Objectives: 

Recently, a relationship between iron metabolism and insulin resistance and obesity has been described, so we wanted to evaluate different liver proteins related to iron metabolism in an animal model of obesity generated by sequential exposure to different obesogenic factors such as neonatal overfeeding, high fat diet and ovarian insuficiency.

Materials: 

To induce an obese phenotype, pregnant female rats were housed at 23ordm;C under a 12h light, 12h dark cycle.
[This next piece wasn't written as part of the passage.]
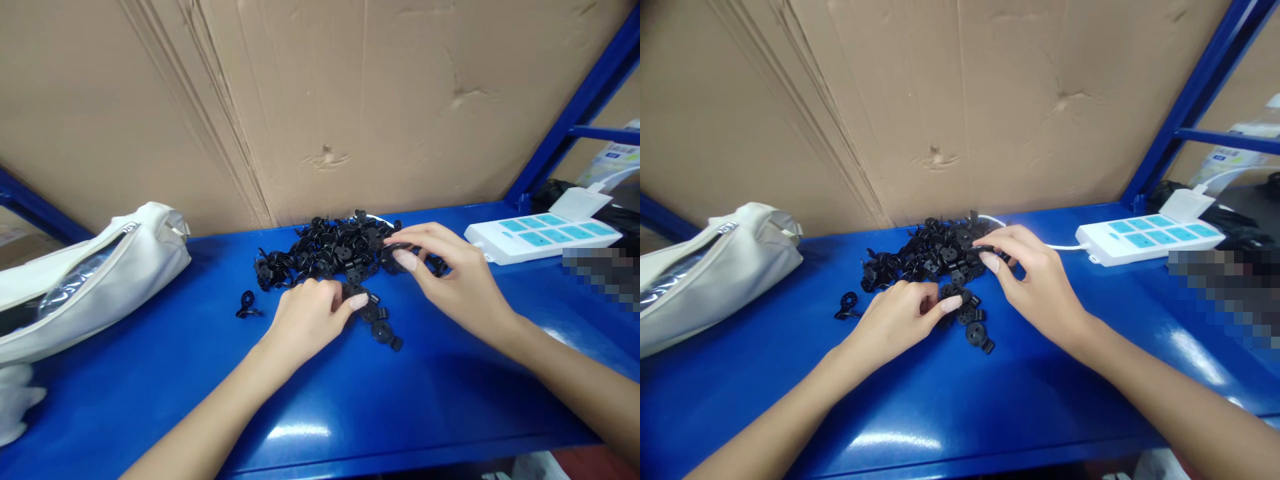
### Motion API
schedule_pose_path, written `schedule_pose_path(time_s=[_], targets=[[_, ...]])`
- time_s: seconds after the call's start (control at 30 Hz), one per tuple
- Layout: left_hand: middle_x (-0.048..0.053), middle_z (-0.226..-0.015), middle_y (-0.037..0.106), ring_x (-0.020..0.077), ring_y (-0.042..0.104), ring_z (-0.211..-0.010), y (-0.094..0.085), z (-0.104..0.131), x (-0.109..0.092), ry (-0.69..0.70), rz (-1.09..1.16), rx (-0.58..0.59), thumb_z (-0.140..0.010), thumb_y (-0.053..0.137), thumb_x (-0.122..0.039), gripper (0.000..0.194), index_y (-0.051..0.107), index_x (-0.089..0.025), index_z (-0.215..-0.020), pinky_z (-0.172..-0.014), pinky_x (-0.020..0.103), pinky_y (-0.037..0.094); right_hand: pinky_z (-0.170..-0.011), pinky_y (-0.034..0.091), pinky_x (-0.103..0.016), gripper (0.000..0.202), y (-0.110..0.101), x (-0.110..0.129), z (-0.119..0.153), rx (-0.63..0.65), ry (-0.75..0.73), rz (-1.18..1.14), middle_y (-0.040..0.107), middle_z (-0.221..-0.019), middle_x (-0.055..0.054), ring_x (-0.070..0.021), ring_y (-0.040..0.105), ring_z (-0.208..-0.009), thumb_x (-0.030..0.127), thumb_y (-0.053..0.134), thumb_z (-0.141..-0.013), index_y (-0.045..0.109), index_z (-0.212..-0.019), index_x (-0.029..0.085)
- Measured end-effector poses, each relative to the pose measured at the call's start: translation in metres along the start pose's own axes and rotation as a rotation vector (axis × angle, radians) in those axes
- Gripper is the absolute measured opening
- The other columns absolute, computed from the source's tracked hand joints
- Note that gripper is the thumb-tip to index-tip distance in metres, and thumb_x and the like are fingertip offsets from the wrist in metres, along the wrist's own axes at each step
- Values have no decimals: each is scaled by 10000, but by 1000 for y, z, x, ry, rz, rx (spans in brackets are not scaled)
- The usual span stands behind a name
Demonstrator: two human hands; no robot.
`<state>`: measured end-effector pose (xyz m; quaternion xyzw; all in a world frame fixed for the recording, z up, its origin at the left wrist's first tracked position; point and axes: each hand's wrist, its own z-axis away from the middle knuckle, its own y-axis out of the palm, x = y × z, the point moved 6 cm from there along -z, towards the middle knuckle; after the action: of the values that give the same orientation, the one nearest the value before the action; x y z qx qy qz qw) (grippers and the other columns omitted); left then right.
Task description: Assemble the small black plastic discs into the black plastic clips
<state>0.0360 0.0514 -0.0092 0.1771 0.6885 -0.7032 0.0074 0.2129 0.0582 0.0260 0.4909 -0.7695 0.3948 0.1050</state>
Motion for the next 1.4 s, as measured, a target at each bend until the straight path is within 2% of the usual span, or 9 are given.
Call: schedule_pose_path(time_s=[0.1,0.17,0.23,0.3,0.5,0.93,1.17,1.3,1.4], targets=[[19,-630,577,182,524,-561,-6,-1,-2,17,101,-50,-879,412,-612,483,537,-187,-687,-541,278,339,-815,502,-366,187,3,0,2,31,51,-83,666,-1043,-52,-226,622,-970,175,543,-904,669,-1016,257],[37,-868,647,201,598,-773,-12,0,-9,118,295,-112,-872,500,-543,362,566,-190,-920,-677,307,435,-803,514,-356,153,7,-2,4,72,122,-233,667,-1018,-51,-215,634,-923,225,561,-904,664,-1014,250],[63,-1138,612,206,576,-1011,-16,2,-16,239,488,-151,-850,587,-463,409,507,-195,-1149,-853,322,448,-751,528,-317,150,14,-4,8,118,200,-412,668,-938,-42,-187,641,-837,274,570,-906,653,-1026,238],[68,-1230,578,192,557,-1082,-16,4,-22,313,629,-125,-848,620,-392,465,463,-201,-1242,-920,309,439,-702,530,-283,152,20,-5,11,161,265,-544,656,-829,-20,-162,637,-757,300,571,-909,639,-1021,222],[2,-903,681,111,608,-751,-14,5,-28,318,731,-62,-899,562,-290,153,629,-183,-986,-700,206,467,-668,534,-254,105,29,-8,14,218,366,-714,633,-724,5,-138,634,-690,296,598,-895,627,-913,198],[23,-842,689,145,617,-772,-15,3,-27,375,587,-62,-940,475,-291,247,684,-169,-890,-750,237,445,-548,457,-237,273,35,-16,16,207,453,-737,574,-647,24,-119,544,-599,366,560,-914,649,-1130,223],[10,-819,698,132,637,-763,-14,3,-25,356,609,-64,-935,497,-300,234,683,-176,-868,-734,222,459,-853,522,-319,188,29,-25,13,65,452,-766,652,-1043,-43,-184,611,-976,377,579,-898,661,-954,217],[9,-864,698,126,640,-811,-11,2,-22,314,677,-52,-943,478,-280,229,674,-180,-880,-760,219,464,-969,492,-385,139,19,-29,7,-91,481,-891,666,-1080,-45,-200,599,-1098,330,570,-907,629,-865,211],[25,-881,714,126,649,-783,-8,1,-18,234,852,-21,-916,529,-271,155,608,-174,-1008,-756,237,487,-978,487,-394,160,14,-28,5,-116,500,-888,682,-1081,-51,-198,631,-1064,324,570,-904,594,-801,204]])
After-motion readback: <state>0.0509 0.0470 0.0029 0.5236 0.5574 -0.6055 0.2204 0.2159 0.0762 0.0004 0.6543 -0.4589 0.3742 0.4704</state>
Newborns were randomly distributed among the mothers. The litter size was adjusted to induce early postnatal over- or normal feeding; being either, small litters (SL) with 3-4 rats in each litter (overfeeding) and normal litters (NL, control) with 12 rats (normal feeding). At day 24, animals were weaned and divided in two groups; one was fed with high fat diet (HFD) and the other with low fat diet (LFD, control). At day 90, animals were further subdivided again in two groups, and subjected to bilateral ovariectomy. Sham- operated animals served as corresponding controls. At day 120 all animals were sacrificed. We examined the expression of ferrintin H, ferritin L, ferroportin, transferrin, TFRC, IRP1, IRP2 and STEAP4 by real time RT-PCR (Taqman®). 3way-ANOVA statistical analysis (www.r-project.org).

Results: 

We observed a decrease in ferritin, IRP1 and STEAP4 because of perinatal overfeeding. High fat diet increases the expression of IRP1. Estrogen insufficiency causes important effects in the expression of transferrin, IRP1, IRP2, STEAP 4 and ferroportin.

Conclusions: 

Animals subjected to three obesogenic factors showed marked changes in iron metabolism in liver. This animal model could be fundamental to further our understanding of the relationship between obesity and iron metabolism.